* What to produce
Show, from the records below, all lines that contain the word "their".

* Extracted entries
================================

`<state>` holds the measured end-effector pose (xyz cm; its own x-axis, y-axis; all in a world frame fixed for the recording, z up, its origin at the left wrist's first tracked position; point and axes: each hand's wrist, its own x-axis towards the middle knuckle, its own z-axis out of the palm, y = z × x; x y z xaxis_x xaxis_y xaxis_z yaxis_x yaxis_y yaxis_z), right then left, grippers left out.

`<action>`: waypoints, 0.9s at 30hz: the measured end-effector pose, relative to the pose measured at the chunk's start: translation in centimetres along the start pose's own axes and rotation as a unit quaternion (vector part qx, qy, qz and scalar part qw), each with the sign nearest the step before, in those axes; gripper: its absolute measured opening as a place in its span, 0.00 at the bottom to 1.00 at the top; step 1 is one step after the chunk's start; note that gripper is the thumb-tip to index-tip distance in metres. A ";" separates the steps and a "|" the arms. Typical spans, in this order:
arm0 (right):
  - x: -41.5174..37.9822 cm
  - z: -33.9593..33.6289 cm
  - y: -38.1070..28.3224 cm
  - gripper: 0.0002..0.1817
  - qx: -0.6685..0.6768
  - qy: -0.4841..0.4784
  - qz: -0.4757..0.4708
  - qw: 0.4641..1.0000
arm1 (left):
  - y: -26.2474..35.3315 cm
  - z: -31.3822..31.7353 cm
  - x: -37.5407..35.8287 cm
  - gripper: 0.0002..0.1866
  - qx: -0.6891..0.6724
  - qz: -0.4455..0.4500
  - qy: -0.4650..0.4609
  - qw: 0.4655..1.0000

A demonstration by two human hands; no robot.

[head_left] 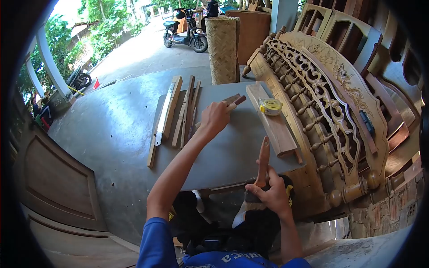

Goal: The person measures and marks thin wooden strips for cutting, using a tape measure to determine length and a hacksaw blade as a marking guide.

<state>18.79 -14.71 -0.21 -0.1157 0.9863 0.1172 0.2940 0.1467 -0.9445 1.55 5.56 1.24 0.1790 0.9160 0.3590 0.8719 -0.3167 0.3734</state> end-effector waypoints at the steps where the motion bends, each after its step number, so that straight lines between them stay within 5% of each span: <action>1: 0.1 -0.6 -0.6 0.37 0.023 0.003 0.014 1.000 | 0.3 0.5 0.4 0.12 -0.043 -0.021 -0.021 0.999; 4: 1.2 -1.2 -0.3 0.32 0.065 0.074 0.034 0.995 | 2.0 -0.1 0.6 0.17 -0.465 -0.192 -0.130 0.854; 5: 1.6 -1.4 -0.2 0.32 0.020 0.076 0.033 0.996 | 1.2 0.1 1.1 0.22 -0.507 -0.188 -0.189 0.819; 8: 2.8 -1.9 0.5 0.32 -0.100 0.075 0.003 0.992 | 2.1 -3.4 -1.7 0.19 -0.400 -0.147 -0.168 0.889; 11: 3.7 -1.6 1.5 0.29 -0.178 0.051 -0.038 0.982 | 2.1 -4.0 -3.3 0.15 -0.258 -0.135 -0.306 0.907; 14: 4.7 -1.3 0.5 0.24 -0.212 0.033 -0.021 0.976 | 0.7 -2.4 -7.4 0.12 -0.089 0.113 -0.207 0.968; 21: 4.8 -1.2 -0.7 0.11 -0.203 0.130 -0.099 0.965 | 1.5 -2.0 -12.0 0.13 0.019 0.053 -0.085 0.995; 27: 6.3 -0.7 -0.7 0.09 -0.205 0.143 -0.138 0.958 | 0.9 -1.2 -13.0 0.12 0.023 0.074 -0.010 0.997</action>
<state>18.55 -8.55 1.37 0.0044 0.8773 0.4799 0.6450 0.3642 -0.6718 -0.56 -6.96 -2.05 0.3156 0.8652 0.3895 0.8549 -0.4374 0.2789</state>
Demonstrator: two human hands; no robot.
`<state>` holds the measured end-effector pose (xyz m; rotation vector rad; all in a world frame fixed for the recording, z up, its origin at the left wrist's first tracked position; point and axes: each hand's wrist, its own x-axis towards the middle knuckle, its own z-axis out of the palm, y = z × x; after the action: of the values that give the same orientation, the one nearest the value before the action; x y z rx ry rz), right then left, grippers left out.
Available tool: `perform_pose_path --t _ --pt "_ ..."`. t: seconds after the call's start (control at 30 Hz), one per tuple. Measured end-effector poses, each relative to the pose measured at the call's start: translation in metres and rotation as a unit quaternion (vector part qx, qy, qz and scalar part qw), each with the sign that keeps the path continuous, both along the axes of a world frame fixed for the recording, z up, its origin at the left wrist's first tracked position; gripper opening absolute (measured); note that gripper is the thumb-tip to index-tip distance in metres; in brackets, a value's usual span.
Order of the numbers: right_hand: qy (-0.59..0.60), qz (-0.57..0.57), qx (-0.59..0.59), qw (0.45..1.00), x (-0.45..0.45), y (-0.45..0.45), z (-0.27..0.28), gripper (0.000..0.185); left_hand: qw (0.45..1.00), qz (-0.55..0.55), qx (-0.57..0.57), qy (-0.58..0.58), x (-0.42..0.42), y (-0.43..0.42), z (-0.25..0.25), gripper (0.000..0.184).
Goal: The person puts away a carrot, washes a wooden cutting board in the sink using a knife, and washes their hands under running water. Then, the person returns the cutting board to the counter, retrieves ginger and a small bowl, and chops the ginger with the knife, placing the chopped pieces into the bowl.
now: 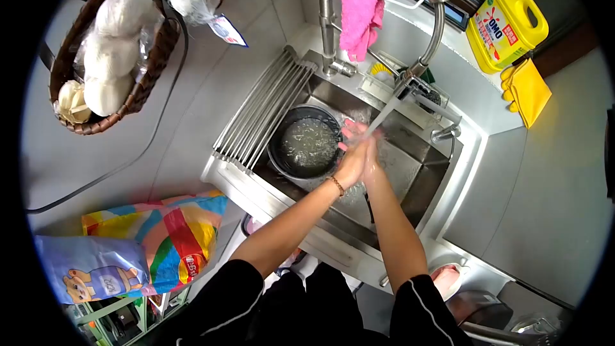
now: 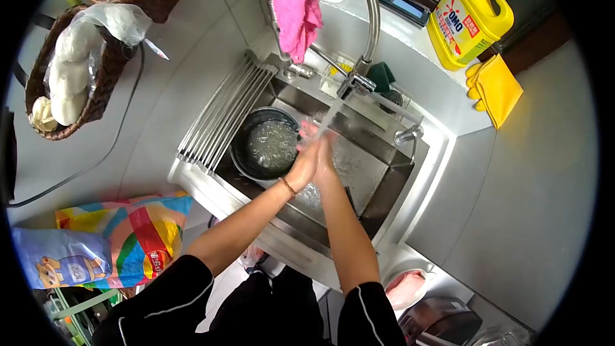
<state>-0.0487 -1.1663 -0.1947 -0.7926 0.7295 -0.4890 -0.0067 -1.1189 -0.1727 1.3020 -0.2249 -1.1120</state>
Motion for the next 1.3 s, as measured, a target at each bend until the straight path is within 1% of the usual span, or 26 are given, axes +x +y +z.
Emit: perform_pose_path --t 0.07,0.13,0.17,0.2,0.23,0.3,0.33,0.4,0.43,0.47,0.5,0.57,0.6,0.67,0.7,0.77,0.8,0.87,0.9,0.93,1.0,1.07,1.1,1.23,1.27,1.3 --pt "-0.008 -0.040 0.009 0.999 0.001 0.015 0.027 0.081 0.991 0.013 0.031 0.130 0.010 -0.006 0.009 0.075" --pt "-0.017 -0.036 -0.059 0.997 -0.003 0.024 -0.077 0.088 0.995 -0.030 0.056 0.082 0.024 -0.013 -0.007 0.051" --pt "0.017 -0.006 -0.267 0.964 -0.007 0.025 -0.048 0.080 0.995 -0.051 0.068 0.057 0.031 -0.016 -0.016 0.041" --pt "0.061 -0.018 -0.460 0.886 -0.012 0.026 -0.015 0.073 0.990 -0.093 0.049 0.099 0.030 -0.013 -0.031 0.036" --pt "0.049 -0.013 -0.589 0.806 -0.020 0.010 -0.013 0.069 0.980 -0.137 0.030 0.139 0.028 -0.011 -0.041 0.031" --pt "0.073 0.052 -0.449 0.889 -0.029 -0.001 -0.002 0.048 0.994 -0.090 -0.013 0.063 0.017 -0.010 -0.060 0.029" --pt "0.059 0.025 -0.341 0.938 -0.026 -0.003 -0.002 0.041 0.997 -0.065 -0.035 0.023 0.013 -0.009 -0.067 0.029" --pt "-0.003 -0.121 -0.076 0.990 -0.011 -0.006 -0.014 0.030 0.995 -0.014 -0.079 -0.055 0.003 -0.008 -0.078 0.028" --pt "-0.051 -0.219 0.078 0.971 0.003 -0.002 0.001 0.027 0.990 0.012 -0.103 -0.097 0.004 -0.009 -0.071 0.028" --pt "-0.014 -0.245 0.068 0.967 0.001 0.007 0.016 0.020 0.958 -0.075 -0.040 -0.274 0.020 -0.001 -0.065 0.035" --pt "0.059 -0.192 0.003 0.980 0.000 0.003 0.017 0.019 0.918 -0.143 0.055 -0.365 0.025 0.006 -0.050 0.036" --pt "0.210 -0.082 -0.123 0.966 -0.008 -0.006 0.005 0.016 0.777 -0.270 0.238 -0.517 0.023 0.018 -0.014 0.040" --pt "0.229 -0.042 -0.336 0.913 -0.014 -0.008 -0.019 0.019 0.747 -0.307 0.262 -0.528 0.020 0.020 0.006 0.041" --pt "0.304 0.033 -0.484 0.820 -0.020 0.006 0.003 0.020 0.681 -0.375 0.299 -0.554 0.022 0.015 0.035 0.042" --pt "0.338 0.069 -0.552 0.759 -0.021 0.015 0.022 0.021 0.666 -0.350 0.225 -0.619 0.032 0.018 0.009 0.043" --pt "0.287 -0.002 -0.721 0.631 -0.034 0.038 0.059 0.022 0.620 -0.291 0.072 -0.726 0.048 0.027 -0.068 0.044" --pt "0.211 0.015 -0.708 0.673 -0.038 0.033 0.058 0.020 0.629 -0.478 0.222 -0.571 0.045 0.018 -0.018 0.047" --pt "0.053 0.048 -0.667 0.742 -0.047 0.024 0.053 0.018 0.674 -0.494 0.158 -0.527 0.053 0.020 -0.044 0.048" --pt "0.042 0.047 -0.665 0.744 -0.047 0.018 0.054 0.016 0.693 -0.500 0.127 -0.504 0.055 0.021 -0.039 0.049" --pt "0.031 0.048 -0.664 0.745 -0.046 0.010 0.055 0.014 0.665 -0.476 0.138 -0.559 0.048 0.025 -0.036 0.043" --pt "-0.001 0.003 -0.660 0.751 -0.043 -0.004 0.052 0.014 0.749 -0.442 0.083 -0.486 0.043 0.021 -0.019 0.041" --pt "0.001 -0.042 -0.670 0.742 -0.040 -0.008 0.046 0.015 0.811 -0.428 0.030 -0.397 0.042 0.010 -0.040 0.040" --pt "0.000 -0.064 -0.673 0.736 -0.038 -0.009 0.045 0.015 0.780 -0.462 -0.003 -0.422 0.046 0.006 -0.031 0.042" --pt "0.041 -0.060 -0.661 0.747 -0.035 -0.001 0.065 0.011 0.806 -0.374 -0.075 -0.453 0.051 0.011 -0.049 0.038" --pt "0.126 0.027 -0.666 0.734 -0.044 0.002 0.076 0.016 0.816 -0.342 -0.101 -0.455 0.051 0.015 -0.052 0.038" --pt "0.134 0.019 -0.664 0.735 -0.043 0.008 0.071 0.018 0.799 -0.379 -0.085 -0.459 0.057 0.016 -0.062 0.039"
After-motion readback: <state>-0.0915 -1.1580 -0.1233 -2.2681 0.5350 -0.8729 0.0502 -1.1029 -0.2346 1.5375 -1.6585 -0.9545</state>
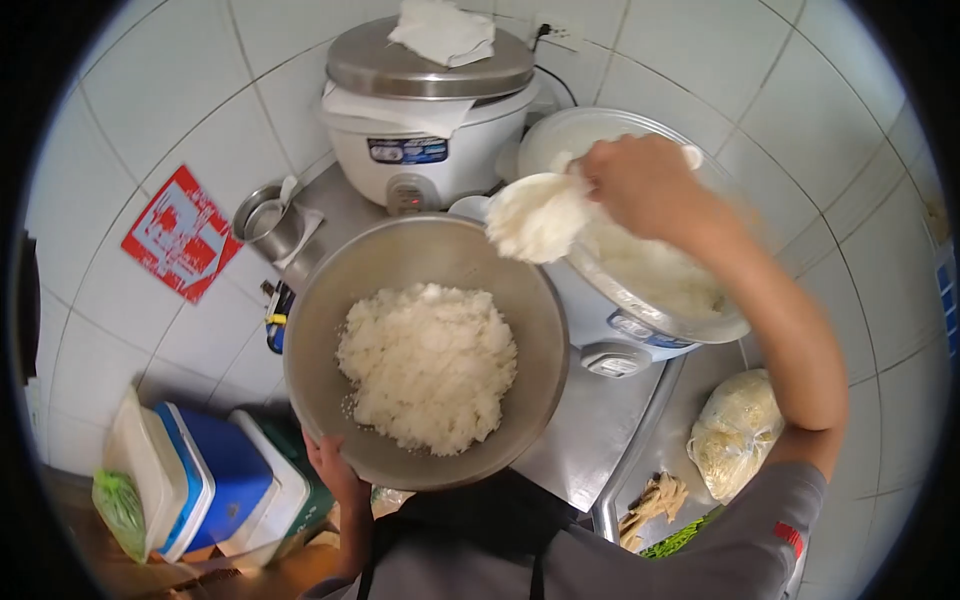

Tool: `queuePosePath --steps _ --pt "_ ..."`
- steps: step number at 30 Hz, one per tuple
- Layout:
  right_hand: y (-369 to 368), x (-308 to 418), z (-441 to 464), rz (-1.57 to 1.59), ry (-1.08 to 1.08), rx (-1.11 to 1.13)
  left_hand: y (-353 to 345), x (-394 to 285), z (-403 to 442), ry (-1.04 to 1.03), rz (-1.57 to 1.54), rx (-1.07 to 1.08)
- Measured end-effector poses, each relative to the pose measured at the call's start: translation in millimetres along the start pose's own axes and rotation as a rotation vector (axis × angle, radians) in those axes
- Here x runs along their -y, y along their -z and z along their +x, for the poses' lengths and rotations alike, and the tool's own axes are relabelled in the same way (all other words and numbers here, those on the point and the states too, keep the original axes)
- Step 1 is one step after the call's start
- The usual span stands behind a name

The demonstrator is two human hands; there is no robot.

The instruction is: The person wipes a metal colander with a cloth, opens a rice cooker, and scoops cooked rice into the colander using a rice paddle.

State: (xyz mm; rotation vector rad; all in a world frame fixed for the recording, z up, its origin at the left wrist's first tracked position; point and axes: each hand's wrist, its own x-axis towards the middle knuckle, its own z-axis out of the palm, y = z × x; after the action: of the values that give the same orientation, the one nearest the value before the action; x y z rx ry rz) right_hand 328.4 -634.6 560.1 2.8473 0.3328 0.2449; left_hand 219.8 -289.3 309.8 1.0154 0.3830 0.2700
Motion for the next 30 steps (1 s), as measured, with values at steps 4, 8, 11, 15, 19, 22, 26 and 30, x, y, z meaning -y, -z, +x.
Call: queuePosePath --steps 4,8,11,15,19,22,26,30 --pt "1.1 71.5 20.1 -0.100 0.016 0.013 0.8 4.7 3.9 0.000 -0.076 0.008" --pt "-19.8 104.1 9.3 -0.067 0.143 0.103 -1.3 -2.8 1.1 0.050 -0.058 0.023" --pt "-72.2 124.8 -15.0 -0.041 0.235 0.036 -0.2 -1.9 3.2 0.038 -0.034 0.035" --pt "-166.1 140.7 -12.0 -0.022 0.159 0.128 -4.5 -7.9 0.5 0.052 -0.074 0.040" --pt "-98.2 128.6 0.1 -0.003 0.024 0.211 -5.4 -7.2 0.8 0.012 -0.031 0.019" --pt "-92.9 125.7 14.0 0.005 -0.051 0.230 -4.5 -4.1 0.1 0.011 -0.022 0.028" --pt "-171.6 142.6 24.2 0.104 0.026 0.191 -0.4 -0.7 -1.2 0.036 -0.049 -0.006" --pt "-99.6 127.3 18.6 0.061 0.003 0.211 -1.0 -1.7 -2.5 0.064 0.004 -0.028"
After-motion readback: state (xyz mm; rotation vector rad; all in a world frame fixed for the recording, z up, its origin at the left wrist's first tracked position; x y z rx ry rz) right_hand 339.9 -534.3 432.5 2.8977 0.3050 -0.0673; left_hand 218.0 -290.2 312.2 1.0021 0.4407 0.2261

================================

* Expected answer
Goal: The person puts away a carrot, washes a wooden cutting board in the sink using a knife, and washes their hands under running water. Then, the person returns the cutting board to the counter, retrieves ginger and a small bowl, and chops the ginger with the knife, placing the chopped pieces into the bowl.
- Here x runs along their -y, y along their -z and z along their +x, for the poses' lengths and rotations alike, and the tool's own axes are relabelled in the same way (all other words and numbers here, those on the point and the states too, keep the original axes)

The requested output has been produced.